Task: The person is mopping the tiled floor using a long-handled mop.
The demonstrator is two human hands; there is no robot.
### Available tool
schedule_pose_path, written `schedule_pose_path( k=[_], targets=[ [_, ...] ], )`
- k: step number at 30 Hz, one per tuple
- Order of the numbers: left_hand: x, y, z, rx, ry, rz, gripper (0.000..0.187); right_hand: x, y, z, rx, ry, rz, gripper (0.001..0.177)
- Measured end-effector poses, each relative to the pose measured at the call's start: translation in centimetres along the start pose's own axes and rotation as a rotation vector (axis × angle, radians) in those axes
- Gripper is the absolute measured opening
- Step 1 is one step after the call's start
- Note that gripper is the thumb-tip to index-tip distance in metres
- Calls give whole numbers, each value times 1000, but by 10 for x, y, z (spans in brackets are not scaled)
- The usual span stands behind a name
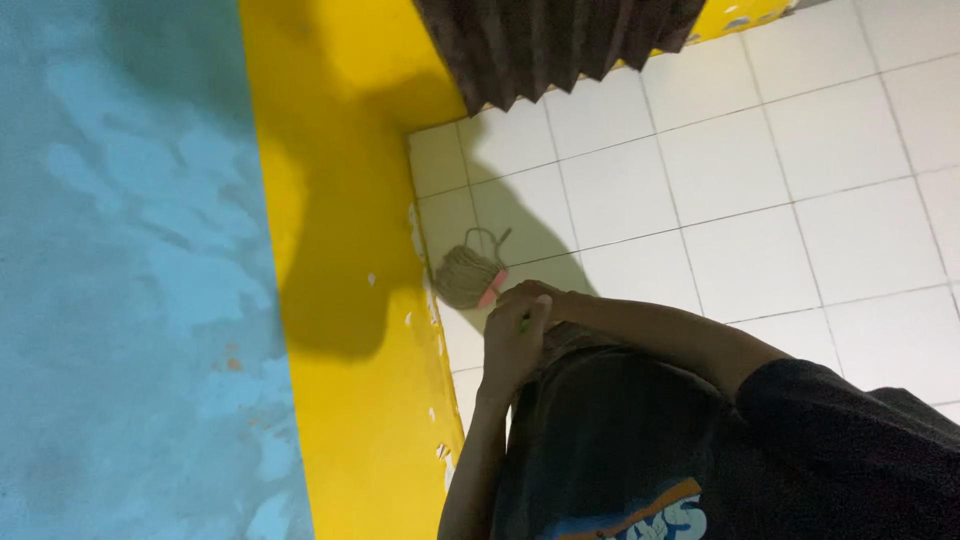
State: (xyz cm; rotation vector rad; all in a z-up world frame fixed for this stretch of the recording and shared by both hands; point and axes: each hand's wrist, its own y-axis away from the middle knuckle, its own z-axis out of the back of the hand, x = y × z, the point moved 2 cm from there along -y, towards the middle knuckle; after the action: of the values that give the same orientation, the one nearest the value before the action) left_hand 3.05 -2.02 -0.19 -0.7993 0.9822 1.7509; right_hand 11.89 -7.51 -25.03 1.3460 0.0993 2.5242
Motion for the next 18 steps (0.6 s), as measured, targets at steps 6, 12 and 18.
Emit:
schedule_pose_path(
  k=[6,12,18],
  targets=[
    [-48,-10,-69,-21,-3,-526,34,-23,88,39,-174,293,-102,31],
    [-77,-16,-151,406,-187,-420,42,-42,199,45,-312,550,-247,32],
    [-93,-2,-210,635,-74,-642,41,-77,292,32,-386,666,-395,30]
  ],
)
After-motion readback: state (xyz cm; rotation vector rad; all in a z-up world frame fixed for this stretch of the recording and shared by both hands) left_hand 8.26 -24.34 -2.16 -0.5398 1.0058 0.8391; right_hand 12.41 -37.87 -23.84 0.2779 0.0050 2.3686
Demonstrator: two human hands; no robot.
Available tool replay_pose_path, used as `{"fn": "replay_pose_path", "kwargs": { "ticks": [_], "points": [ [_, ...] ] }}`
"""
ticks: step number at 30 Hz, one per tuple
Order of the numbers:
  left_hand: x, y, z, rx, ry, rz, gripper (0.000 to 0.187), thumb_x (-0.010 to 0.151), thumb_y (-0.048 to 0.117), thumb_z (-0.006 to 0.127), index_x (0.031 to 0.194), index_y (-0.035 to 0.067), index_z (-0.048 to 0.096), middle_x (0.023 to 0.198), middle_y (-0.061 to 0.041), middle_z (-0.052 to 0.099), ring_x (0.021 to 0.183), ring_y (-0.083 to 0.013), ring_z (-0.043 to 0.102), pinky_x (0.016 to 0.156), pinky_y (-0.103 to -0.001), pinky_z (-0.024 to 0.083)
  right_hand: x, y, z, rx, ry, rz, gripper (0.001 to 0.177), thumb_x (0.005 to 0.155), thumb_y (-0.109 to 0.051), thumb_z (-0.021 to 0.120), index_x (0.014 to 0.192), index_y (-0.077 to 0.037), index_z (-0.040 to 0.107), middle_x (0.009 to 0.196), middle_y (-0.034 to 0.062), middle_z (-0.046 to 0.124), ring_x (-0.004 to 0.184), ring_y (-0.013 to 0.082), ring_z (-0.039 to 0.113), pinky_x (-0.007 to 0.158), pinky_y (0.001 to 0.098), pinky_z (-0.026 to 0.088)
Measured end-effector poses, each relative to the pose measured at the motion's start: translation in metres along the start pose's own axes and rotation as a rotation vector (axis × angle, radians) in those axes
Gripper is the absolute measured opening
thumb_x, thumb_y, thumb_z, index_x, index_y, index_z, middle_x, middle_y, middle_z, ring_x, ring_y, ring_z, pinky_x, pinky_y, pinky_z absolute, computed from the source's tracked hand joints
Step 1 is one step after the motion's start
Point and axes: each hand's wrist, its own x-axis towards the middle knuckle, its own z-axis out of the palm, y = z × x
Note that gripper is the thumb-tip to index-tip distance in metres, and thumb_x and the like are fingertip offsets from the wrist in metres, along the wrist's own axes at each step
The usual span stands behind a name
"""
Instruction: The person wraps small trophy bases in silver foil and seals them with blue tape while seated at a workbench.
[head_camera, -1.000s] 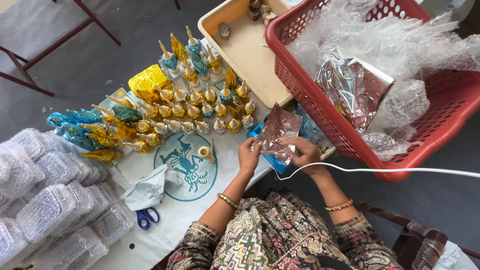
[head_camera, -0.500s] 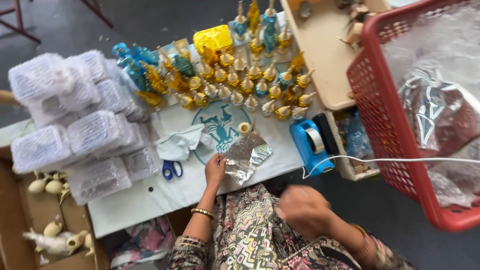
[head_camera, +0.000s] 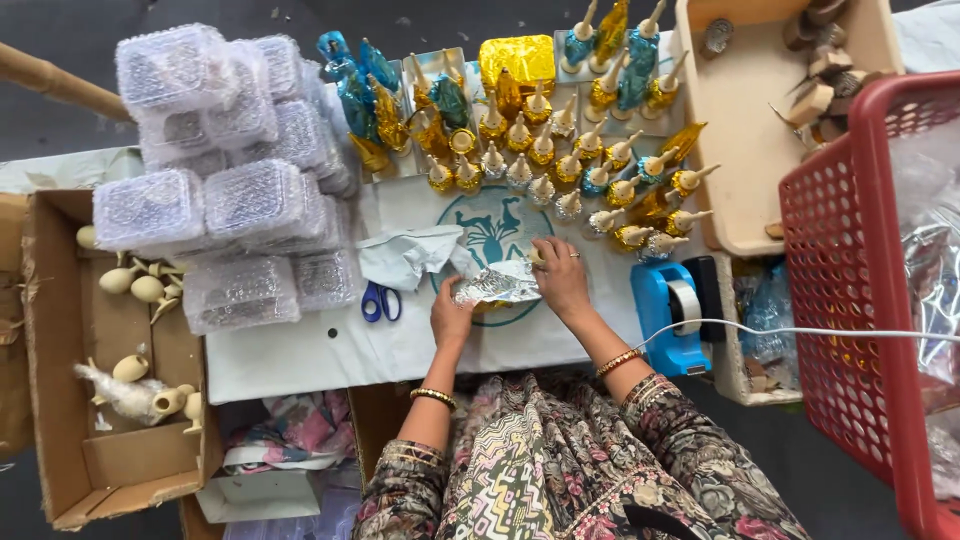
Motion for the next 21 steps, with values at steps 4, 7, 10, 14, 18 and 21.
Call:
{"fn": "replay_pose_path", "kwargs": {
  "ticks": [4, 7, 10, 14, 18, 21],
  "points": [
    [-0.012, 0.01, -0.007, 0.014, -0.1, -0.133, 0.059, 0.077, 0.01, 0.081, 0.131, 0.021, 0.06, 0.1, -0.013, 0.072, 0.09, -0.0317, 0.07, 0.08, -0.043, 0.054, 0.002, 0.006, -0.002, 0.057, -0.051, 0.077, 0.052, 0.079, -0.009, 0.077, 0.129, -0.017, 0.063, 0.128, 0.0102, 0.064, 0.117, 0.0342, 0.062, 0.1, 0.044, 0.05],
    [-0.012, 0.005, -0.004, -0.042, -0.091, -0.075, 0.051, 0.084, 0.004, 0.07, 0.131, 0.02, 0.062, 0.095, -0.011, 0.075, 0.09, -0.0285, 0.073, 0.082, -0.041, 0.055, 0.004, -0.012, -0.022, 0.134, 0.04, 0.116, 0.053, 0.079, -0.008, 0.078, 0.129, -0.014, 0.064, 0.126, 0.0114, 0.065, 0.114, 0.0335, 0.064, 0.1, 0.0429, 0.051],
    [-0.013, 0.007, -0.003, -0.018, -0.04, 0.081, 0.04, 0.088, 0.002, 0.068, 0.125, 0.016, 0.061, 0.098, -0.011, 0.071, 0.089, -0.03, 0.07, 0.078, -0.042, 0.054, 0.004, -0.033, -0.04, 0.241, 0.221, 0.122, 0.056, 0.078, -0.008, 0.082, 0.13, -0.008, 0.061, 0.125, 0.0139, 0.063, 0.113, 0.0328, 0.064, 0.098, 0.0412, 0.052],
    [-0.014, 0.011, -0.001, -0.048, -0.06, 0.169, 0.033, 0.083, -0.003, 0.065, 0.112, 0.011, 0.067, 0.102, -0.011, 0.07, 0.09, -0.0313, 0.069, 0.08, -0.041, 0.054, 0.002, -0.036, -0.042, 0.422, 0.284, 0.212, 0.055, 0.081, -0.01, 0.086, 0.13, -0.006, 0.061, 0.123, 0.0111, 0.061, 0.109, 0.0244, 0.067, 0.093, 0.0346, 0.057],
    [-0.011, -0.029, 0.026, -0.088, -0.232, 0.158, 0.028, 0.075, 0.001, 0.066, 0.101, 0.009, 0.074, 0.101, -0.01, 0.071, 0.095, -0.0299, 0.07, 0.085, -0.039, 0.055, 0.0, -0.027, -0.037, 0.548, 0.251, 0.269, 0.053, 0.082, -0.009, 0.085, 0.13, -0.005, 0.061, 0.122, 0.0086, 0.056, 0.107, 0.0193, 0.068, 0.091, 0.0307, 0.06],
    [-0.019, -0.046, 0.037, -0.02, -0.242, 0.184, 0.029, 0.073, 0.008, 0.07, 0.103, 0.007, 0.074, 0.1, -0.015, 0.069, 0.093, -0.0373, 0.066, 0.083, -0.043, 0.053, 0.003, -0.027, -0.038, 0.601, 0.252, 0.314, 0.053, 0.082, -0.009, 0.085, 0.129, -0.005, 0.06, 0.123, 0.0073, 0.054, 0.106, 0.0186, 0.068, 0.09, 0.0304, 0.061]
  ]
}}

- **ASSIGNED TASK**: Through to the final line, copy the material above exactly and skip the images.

- **TASK RESPONSE**:
Task: The person is mopping the tiled floor using a long-handled mop.
The demonstrator is two human hands; there is no robot.
### Available tool
schedule_pose_path, written `schedule_pose_path( k=[_], targets=[ [_, ...] ], )`
- k: step number at 30 Hz, one per tuple
- Order of the numbers: left_hand: x, y, z, rx, ry, rz, gripper (0.000..0.187); right_hand: x, y, z, rx, ry, rz, gripper (0.001..0.177)
- Measured end-effector poses, each relative to the pose measured at the call's start: translation in centimetres along the start pose's own axes and rotation as a rotation vector (axis × angle, radians) in those axes
- Gripper is the absolute measured opening
- Step 1 is one step after the call's start
- Note that gripper is the thumb-tip to index-tip distance in metres
- Calls give whole numbers, each value times 1000, but by 10 for x, y, z (spans in brackets are not scaled)
- The usual span stands behind a name
State: (xyz cm; rotation vector rad; all in a z-up world frame fixed for this stretch of the recording and shared by both hands; point and axes: each hand's wrist, its own y-axis away from the middle knuckle, its own z-axis out of the back of the hand, x = y × z, the point moved 2 cm from there along -y, towards the middle knuckle; after the action: of the values that give the same orientation, the one nearest the value before the action) left_hand 3.05 -2.02 -0.19 -0.7993 0.9822 1.7509; right_hand 11.89 -7.51 -25.03 1.3460 0.0993 2.5242
Motion for the next 18 steps (0.6 s), as measured, targets at steps 6, 12 and 18.
Emit:
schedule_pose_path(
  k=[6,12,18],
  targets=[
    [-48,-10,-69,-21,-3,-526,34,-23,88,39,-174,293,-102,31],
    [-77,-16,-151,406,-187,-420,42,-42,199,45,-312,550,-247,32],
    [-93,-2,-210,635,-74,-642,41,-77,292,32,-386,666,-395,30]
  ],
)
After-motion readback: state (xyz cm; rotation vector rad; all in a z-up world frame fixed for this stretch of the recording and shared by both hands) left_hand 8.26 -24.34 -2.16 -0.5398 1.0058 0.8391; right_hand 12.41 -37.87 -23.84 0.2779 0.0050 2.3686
Demonstrator: two human hands; no robot.
Available tool replay_pose_path, used as `{"fn": "replay_pose_path", "kwargs": { "ticks": [_], "points": [ [_, ...] ] }}`
"""
ticks: step number at 30 Hz, one per tuple
Order of the numbers:
  left_hand: x, y, z, rx, ry, rz, gripper (0.000 to 0.187), thumb_x (-0.010 to 0.151), thumb_y (-0.048 to 0.117), thumb_z (-0.006 to 0.127), index_x (0.031 to 0.194), index_y (-0.035 to 0.067), index_z (-0.048 to 0.096), middle_x (0.023 to 0.198), middle_y (-0.061 to 0.041), middle_z (-0.052 to 0.099), ring_x (0.021 to 0.183), ring_y (-0.083 to 0.013), ring_z (-0.043 to 0.102), pinky_x (0.016 to 0.156), pinky_y (-0.103 to -0.001), pinky_z (-0.024 to 0.083)
  right_hand: x, y, z, rx, ry, rz, gripper (0.001 to 0.177), thumb_x (0.005 to 0.155), thumb_y (-0.109 to 0.051), thumb_z (-0.021 to 0.120), index_x (0.014 to 0.192), index_y (-0.077 to 0.037), index_z (-0.040 to 0.107), middle_x (0.009 to 0.196), middle_y (-0.034 to 0.062), middle_z (-0.046 to 0.124), ring_x (-0.004 to 0.184), ring_y (-0.013 to 0.082), ring_z (-0.039 to 0.113), pinky_x (-0.007 to 0.158), pinky_y (0.001 to 0.098), pinky_z (-0.026 to 0.088)
Measured end-effector poses, each relative to the pose measured at the motion's start: translation in metres along the start pose's own axes and rotation as a rotation vector (axis × angle, radians) in those axes
Gripper is the absolute measured opening
thumb_x, thumb_y, thumb_z, index_x, index_y, index_z, middle_x, middle_y, middle_z, ring_x, ring_y, ring_z, pinky_x, pinky_y, pinky_z absolute, computed from the source's tracked hand joints
Step 1 is one step after the motion's start
Point and axes: each hand's wrist, its own x-axis towards the middle knuckle, its own z-axis out of the palm, y = z × x
Note that gripper is the thumb-tip to index-tip distance in metres, and thumb_x and the like are fingertip offsets from the wrist in metres, along the wrist's own axes at each step
The usual span stands behind a name
"""
Instruction: The person wraps small trophy bases in silver foil and seals them with blue tape while seated at a workbench.
[head_camera, -1.000s] 
[head_camera, -0.500s] 
[head_camera, +0.000s] 
Motion for the next 21 steps, with values at steps 4, 7, 10, 14, 18 and 21.
Call:
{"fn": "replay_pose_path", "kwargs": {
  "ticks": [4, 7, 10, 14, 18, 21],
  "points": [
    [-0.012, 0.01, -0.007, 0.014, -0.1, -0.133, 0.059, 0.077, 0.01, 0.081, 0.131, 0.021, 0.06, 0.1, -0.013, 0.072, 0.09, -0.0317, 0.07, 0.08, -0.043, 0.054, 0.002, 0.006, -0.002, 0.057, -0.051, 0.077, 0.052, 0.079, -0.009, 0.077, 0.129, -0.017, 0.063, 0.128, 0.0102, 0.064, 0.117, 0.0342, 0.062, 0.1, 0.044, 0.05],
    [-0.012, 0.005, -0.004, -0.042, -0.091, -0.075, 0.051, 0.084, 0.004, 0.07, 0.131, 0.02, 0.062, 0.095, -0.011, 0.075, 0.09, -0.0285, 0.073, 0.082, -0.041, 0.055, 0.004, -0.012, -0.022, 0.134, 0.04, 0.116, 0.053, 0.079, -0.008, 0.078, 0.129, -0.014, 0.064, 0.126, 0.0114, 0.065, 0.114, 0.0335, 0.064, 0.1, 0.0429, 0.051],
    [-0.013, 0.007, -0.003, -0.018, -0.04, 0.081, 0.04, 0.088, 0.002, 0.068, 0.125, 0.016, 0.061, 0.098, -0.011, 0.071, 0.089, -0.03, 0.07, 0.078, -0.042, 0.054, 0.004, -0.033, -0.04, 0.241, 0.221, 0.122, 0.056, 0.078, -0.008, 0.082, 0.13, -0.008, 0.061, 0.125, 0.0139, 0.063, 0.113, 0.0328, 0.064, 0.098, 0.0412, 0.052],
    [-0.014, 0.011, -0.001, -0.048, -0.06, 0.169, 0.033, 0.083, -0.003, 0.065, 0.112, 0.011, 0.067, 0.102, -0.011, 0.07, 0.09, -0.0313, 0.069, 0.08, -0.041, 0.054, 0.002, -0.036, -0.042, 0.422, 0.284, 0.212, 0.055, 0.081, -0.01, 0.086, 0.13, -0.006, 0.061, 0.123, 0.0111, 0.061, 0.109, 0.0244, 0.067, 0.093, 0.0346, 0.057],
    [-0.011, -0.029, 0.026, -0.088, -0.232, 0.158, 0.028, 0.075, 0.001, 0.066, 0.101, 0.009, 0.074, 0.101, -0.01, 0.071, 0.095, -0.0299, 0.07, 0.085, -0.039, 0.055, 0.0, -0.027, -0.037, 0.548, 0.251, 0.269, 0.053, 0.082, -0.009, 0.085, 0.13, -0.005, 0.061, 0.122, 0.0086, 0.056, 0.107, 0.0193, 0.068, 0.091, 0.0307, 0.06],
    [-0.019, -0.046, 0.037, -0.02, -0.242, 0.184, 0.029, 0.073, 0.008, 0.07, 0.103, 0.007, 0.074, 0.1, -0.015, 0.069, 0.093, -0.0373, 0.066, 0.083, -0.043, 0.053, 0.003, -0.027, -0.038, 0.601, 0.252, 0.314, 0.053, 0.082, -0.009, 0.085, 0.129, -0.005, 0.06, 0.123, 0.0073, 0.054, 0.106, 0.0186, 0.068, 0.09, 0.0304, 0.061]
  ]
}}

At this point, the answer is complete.